Lift every line from the entries that includes the word "text".

***** SOURCE DATA *****

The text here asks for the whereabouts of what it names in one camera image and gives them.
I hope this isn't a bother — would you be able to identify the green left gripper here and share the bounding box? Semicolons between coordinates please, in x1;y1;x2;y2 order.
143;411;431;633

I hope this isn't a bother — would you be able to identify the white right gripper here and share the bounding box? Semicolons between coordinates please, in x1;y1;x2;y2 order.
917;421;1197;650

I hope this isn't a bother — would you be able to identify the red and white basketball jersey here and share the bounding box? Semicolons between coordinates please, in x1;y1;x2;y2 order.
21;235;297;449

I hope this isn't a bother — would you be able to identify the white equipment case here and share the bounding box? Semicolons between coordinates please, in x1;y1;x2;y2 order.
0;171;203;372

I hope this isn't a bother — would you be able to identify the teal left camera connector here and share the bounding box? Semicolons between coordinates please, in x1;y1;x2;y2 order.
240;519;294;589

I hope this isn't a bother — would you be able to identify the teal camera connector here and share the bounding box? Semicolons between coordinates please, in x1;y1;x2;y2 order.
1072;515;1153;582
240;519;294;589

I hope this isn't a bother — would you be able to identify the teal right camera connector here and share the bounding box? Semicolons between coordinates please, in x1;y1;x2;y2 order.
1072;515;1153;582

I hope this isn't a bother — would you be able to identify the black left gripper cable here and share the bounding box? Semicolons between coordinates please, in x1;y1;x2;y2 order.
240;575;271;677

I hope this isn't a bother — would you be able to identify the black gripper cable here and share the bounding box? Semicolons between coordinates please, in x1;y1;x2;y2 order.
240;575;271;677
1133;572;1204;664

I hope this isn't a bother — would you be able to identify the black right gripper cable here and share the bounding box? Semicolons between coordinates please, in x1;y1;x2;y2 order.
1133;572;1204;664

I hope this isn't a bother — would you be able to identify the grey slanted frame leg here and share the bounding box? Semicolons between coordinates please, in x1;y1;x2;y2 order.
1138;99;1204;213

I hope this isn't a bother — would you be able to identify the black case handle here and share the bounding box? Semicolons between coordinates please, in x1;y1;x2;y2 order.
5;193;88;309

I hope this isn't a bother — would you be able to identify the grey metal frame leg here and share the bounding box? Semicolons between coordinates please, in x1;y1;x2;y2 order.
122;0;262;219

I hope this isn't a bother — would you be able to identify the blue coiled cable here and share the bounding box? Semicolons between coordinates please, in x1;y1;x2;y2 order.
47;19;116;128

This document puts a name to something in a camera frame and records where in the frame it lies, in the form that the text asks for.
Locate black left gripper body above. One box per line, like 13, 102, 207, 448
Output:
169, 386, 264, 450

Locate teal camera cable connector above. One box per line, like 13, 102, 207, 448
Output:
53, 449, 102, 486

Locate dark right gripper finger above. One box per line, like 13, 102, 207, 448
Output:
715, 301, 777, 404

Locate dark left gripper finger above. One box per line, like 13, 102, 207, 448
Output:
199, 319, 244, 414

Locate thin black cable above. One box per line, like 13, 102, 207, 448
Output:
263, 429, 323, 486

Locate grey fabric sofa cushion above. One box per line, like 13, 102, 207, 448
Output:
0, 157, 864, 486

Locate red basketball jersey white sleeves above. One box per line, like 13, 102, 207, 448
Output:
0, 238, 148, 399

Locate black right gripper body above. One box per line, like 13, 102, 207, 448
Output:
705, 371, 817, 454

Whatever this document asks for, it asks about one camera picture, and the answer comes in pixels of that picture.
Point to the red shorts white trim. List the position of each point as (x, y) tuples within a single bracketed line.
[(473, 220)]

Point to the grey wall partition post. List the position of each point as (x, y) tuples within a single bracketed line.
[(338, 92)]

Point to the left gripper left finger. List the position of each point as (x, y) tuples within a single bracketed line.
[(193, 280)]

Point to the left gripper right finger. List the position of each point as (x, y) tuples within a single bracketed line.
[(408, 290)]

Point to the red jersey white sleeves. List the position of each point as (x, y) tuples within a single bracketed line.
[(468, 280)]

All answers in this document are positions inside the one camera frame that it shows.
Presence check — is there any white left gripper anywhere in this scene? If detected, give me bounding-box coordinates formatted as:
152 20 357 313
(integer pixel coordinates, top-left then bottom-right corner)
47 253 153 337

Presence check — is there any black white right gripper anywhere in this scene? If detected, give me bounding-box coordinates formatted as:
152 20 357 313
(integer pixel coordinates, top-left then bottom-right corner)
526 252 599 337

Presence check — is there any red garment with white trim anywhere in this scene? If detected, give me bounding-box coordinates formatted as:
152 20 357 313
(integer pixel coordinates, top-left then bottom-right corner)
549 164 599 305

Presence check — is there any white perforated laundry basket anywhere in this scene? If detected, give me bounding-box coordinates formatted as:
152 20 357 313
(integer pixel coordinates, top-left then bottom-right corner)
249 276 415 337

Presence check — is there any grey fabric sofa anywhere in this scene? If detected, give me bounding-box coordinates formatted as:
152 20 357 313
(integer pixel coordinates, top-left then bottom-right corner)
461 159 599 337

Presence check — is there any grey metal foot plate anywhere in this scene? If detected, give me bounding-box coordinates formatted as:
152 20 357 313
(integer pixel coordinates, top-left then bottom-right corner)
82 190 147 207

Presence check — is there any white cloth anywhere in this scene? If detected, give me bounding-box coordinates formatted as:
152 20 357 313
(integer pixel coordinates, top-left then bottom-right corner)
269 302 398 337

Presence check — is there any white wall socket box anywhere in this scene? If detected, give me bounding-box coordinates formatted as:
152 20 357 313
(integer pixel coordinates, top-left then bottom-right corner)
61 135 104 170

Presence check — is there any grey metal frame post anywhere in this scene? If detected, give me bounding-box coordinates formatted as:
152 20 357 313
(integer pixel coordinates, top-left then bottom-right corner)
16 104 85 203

*****

▶ WRITTEN SOLUTION:
The text here asks for the whereabouts of what it names in one camera image and gives them.
This document puts a name to something in a camera frame and records where in the frame it lies, in the form that the text asks for.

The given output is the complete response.